=== Data ===

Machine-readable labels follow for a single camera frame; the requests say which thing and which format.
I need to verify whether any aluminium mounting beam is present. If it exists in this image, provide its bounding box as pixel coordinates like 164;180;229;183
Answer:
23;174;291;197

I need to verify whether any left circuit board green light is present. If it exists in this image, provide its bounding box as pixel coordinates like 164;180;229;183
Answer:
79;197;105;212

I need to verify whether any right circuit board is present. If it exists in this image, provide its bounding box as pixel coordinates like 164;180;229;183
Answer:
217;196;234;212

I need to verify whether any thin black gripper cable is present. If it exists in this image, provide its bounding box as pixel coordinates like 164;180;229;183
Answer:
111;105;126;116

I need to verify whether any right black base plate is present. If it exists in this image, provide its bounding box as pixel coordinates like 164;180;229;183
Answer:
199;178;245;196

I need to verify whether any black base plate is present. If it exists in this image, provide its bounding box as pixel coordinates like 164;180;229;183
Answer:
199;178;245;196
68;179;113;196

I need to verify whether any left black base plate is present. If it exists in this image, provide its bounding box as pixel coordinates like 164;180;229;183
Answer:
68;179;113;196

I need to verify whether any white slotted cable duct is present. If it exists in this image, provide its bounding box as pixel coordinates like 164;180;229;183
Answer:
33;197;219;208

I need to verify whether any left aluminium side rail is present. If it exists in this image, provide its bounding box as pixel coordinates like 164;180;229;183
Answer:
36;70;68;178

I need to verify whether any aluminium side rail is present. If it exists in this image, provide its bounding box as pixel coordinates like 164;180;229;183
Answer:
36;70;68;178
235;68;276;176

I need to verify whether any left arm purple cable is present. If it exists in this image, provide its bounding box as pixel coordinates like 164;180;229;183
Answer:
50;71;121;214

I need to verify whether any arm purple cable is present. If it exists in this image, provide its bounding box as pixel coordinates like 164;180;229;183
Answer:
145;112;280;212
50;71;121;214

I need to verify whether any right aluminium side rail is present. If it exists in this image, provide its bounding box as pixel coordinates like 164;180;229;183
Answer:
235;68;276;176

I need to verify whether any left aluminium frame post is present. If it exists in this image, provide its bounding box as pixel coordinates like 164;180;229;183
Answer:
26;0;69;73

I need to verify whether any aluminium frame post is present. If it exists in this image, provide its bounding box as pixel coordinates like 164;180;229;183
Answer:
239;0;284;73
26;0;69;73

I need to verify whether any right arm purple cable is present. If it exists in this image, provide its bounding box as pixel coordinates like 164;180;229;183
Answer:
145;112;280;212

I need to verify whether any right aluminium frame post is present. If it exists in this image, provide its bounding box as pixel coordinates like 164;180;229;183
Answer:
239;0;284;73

=== Exercise description ===
In the listing above, find each line with the word "plate" and copy it out.

=== Solution for this problem ===
I need to verify whether any right black base plate is present. If it exists in this image, provide its bounding box as pixel coordinates like 164;180;229;183
I need to verify whether any black base plate is present. If it exists in this image, provide its bounding box as pixel coordinates like 164;180;229;183
I need to verify whether any left black base plate is present. If it exists in this image, provide its bounding box as pixel coordinates like 164;180;229;183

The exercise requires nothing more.